The Proper Use of Emotion

If God’s children permit the cross to operate deeply upon their emotion they shall find afterwards that it no longer obstructs, but rather cooperates with, their spirit. The cross has dealt with the natural life in the emotion, has renewed it, and has made it a channel for the spirit. A spiritual man we have said before is not a spirit, but neither is he a person devoid of emotion; on the contrary, the spiritual man will use his feeling to express the divine life in him. Before it is touched by God emotion follows its own whim. And hence it habitually fails to be an instrument of the spirit. But once it is purified it can serve as the means of the spirit’s expression. The inner man needs emotion to express its life: it needs emotion to declare its love and its sympathy towards man’s suffering: and it also needs emotion to make man sense the movement of its intuition. Spiritual sensing is usually made known through the feeling of a quiet and pliable emotion. If emotion is pliably subject to the spirit the latter, through the emotion, will love or hate exactly as God wishes.

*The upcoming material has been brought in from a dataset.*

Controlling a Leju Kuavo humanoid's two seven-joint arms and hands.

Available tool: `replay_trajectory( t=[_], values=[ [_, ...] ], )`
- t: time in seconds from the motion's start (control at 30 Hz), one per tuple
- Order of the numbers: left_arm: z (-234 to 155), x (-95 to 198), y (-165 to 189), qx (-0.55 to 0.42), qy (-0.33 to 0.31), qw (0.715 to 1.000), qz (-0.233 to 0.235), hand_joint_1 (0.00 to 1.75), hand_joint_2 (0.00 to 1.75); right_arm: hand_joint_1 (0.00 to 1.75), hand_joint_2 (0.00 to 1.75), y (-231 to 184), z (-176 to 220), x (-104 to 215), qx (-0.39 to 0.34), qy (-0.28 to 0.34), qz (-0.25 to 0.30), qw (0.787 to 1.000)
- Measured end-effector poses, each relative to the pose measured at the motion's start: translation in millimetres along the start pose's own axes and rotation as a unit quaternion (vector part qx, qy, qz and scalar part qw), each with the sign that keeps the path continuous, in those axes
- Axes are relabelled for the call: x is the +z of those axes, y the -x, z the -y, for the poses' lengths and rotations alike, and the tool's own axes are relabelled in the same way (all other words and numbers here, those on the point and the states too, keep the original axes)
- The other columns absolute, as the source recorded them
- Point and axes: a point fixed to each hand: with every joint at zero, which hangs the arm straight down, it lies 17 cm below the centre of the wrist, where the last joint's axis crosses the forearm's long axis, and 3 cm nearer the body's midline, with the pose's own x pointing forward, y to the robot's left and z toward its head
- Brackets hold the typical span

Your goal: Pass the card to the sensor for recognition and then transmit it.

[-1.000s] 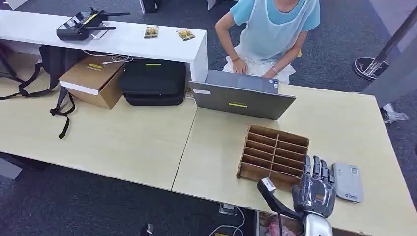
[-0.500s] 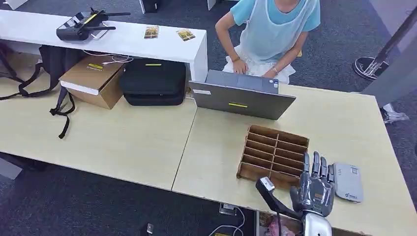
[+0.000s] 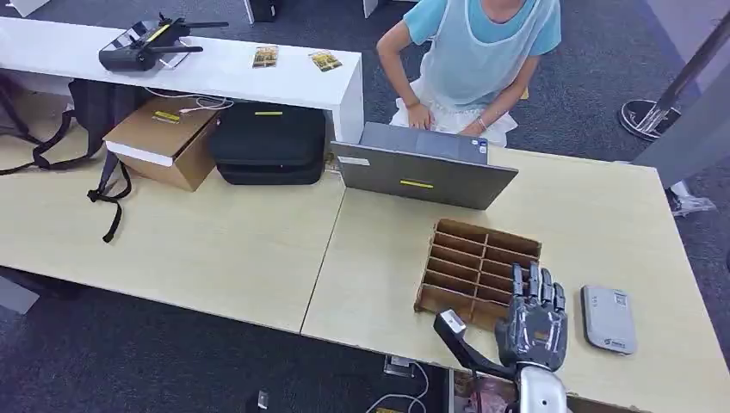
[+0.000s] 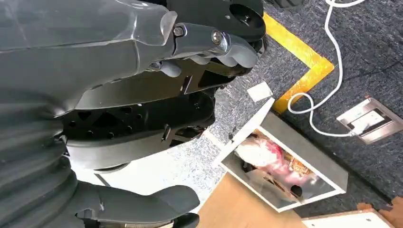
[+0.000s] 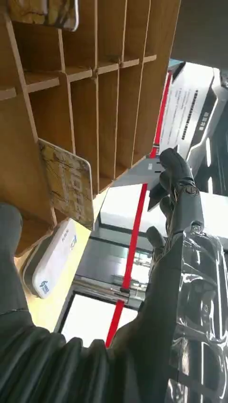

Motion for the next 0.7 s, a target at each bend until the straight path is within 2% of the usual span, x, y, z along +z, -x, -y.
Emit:
replay_trajectory(
  t=[0.1,0.17,0.23,0.4,0.63,0.7],
  values=[
    [0.0,0.0,0.0,0.000,0.000,1.000,0.000,0.00,1.75,0.38,1.75,-1.0,0.2,-2.0,0.001,0.000,0.001,1.000],
    [0.0,0.0,0.0,0.000,0.000,1.000,0.000,0.00,1.75,0.49,1.75,-1.1,0.7,-3.6,0.002,0.001,0.001,1.000],
    [-0.1,0.0,0.1,0.000,0.000,1.000,0.000,0.00,1.75,0.47,1.75,-1.0,0.9,-4.1,0.002,0.002,0.001,1.000],
    [0.0,0.0,0.0,0.000,0.000,1.000,0.000,0.00,1.75,0.56,1.75,-1.0,0.5,-4.2,0.002,0.002,0.001,1.000],
    [0.0,0.0,-0.1,0.000,0.000,1.000,0.000,0.00,1.75,0.49,1.75,-1.0,2.2,-4.5,0.000,0.006,0.001,1.000],
    [-0.1,0.0,0.1,0.000,0.000,1.000,0.000,0.00,1.75,0.52,1.75,-1.0,2.2,-4.3,0.000,0.006,0.001,1.000]
  ],
)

Some Christians, upon discerning the truth of not living by feeling, mistake spiritual life as one without it. They accordingly try to destroy it and to render themselves as insensate as wood and stone. Because of their ignorance of the meaning of the death of the cross, they do not understand what is meant by handing over one’s emotion to death and living by the spirit. We do not say that, in order to be spiritual, a Christian must become exceedingly hard and void of affection like inanimate objects—as though the term spiritual man means for him to be emptied of feeling. Quite the contrary. The most tender, merciful, loving, and sympathetic of persons is a spiritual man. To be entirely spiritual by delivering his emotion to the cross does not denote that henceforth he is stripped of his feeling. We have observed numerous spiritual saints and have noticed that their love is greater than that of others, which demonstrates that a spiritual man is not without emotion and additionally that it differs from that of the ordinary man.

In committing our soul to the cross we must remember that what is lost is the soul life, not its function. Were its function nailed to the cross we then could no longer think, choose, or feel. We must therefore remember this basic fact: to lose soul life means to doggedly, resolutely, and continuously deny the natural power and to walk exclusively by the power of God; it means to live no longer after self and its desires but to submit unexceptionally to the will of God. Moreover, the cross and resurrection are two inseparable facts: “for if we have become united with him in the likeness of his death, we shall be also in the likeness of his resurrection” (Rom. 6.5 ASV). The death of the cross does not connote annihilation; hence the emotion, mind and will of the soul are not extinguished upon passing through the cross. They only relinquish their natural life in the death of the Lord and are raised again in His resurrection life. Such death and resurrection cause the various operating organs of the soul to lose their life, to be renewed, and to be used by the Lord. Consequently a spiritual man is not emotionally deprived; rather, his emotion is the most perfect and the most noble, as though newly created out of God’s hand. In short, if anyone has trouble here, the trouble lies with his theory and not with his experience, for the latter will bear out the truth.

Emotion must go through the cross (Matt. 10.38-39) in order to destroy its fiery nature, with its confusion, and to subject it totally to the spirit. The cross aims to accord the spirit authority to rule over every activity of emotion.